At today’s hearing of the Senate Committee on Financial Institutions and Revenue, the Wisconsin Bankers Association and member bankers from around the state expressed opposition to Senate Bill 451, which would provide credit unions with even more tools to grow beyond the intention of their original chartered mission much to the detriment of Wisconsin’s taxpaying banks and citizens.
In the early history of the existence of credit unions, they were either employer-based or focused on serving well-defined neighborhoods to serve consumers of modest means, which is the rationale for their income tax-exempt status. It is not difficult today for almost anyone to become eligible for membership in one of Wisconsin’s growth-oriented $1 billion and larger credit unions. In the past eight years, Wisconsin has seen the acquisition of five tax-paying community banks to large credit unions, which translates to a direct loss of tax revenue for the State of Wisconsin.

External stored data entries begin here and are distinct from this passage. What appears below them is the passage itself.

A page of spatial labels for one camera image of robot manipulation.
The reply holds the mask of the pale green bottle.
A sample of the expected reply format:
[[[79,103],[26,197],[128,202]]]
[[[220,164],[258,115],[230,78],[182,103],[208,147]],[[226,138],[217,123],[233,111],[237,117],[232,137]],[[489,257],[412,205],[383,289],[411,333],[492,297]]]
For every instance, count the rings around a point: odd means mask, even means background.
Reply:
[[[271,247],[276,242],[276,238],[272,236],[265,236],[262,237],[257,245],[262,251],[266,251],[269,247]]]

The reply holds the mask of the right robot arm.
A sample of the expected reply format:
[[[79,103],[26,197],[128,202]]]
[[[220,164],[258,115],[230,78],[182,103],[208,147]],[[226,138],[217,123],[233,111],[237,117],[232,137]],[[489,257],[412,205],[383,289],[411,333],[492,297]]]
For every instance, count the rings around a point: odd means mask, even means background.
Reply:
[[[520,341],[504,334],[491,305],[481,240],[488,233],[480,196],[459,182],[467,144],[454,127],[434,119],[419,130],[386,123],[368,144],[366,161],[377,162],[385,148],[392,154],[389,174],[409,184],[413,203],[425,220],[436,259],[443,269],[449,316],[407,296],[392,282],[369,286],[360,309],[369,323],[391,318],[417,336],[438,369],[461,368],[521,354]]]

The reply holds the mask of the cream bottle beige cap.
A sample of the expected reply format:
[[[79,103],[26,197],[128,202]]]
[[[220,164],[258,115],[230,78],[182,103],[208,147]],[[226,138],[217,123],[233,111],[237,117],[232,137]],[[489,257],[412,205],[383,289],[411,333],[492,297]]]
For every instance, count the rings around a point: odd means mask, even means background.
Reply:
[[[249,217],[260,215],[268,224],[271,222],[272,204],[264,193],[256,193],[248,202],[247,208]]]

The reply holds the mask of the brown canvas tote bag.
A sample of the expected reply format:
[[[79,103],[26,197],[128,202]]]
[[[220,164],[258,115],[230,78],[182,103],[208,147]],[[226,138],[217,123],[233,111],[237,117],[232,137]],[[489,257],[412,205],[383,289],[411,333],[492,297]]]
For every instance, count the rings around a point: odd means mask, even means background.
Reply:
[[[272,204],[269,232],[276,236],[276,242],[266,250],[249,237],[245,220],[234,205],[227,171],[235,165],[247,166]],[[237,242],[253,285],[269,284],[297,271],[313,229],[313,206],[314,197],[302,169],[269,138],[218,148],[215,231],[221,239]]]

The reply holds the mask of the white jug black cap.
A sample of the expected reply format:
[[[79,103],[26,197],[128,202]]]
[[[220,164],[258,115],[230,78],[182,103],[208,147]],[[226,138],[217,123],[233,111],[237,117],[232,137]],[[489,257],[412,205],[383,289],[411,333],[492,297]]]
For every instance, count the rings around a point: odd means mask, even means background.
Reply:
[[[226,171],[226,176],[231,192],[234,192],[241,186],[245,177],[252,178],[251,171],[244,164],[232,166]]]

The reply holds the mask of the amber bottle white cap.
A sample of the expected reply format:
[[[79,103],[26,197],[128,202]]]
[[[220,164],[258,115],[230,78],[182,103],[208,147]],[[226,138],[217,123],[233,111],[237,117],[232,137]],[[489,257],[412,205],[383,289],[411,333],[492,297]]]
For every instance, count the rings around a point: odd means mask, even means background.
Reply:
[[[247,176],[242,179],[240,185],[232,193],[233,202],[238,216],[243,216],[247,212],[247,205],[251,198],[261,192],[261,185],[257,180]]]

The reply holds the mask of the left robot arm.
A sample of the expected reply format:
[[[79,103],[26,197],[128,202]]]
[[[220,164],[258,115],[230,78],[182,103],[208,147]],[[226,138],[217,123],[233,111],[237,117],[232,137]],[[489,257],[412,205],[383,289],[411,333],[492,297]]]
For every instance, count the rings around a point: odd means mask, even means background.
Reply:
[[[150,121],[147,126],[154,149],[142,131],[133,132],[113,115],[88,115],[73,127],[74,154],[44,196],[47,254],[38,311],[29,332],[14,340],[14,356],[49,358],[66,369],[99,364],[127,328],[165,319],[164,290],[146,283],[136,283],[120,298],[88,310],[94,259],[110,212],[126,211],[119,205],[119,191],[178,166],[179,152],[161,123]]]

“Continuing to require that credit unions only do business with members is inherent in the public policy rationale behind which the tax exemption is given,” testified WBA President and CEO Rose Oswald Poels. “Making a substantive change to this foundational public policy principle as proposed in Senate Bill 451 should then also call into question, as other states have, the state tax exemption.”
“In Wisconsin, there are 13 credit unions that are over $1 billion in asset size that compete daily with banks like mine across the state. The services offered are no different than those offered by banks, and yet the credit unions enjoy a significant advantage in their income tax-exempt status,” testified Capitol Bank President and CEO and WBA Board Chair Ken Thompson. “Capitol Bank regularly experiences competition from growth-oriented credit unions operating in our market. . . Competition is normally healthy and good for consumers when all parties involved operate on a level playing field. However, that is not the case with the credit union industry.”
Joining WBA on a letter respectfully opposing Senate Bill 451 as drafted are 87 banks from around the state. The letter explains that taxpayers can no longer afford to continue subsidizing the credit union industry; the goal is to have these large, aggressive credit unions return to their original mission or become subject to the same regulatory, supervisory, and tax requirements as banks.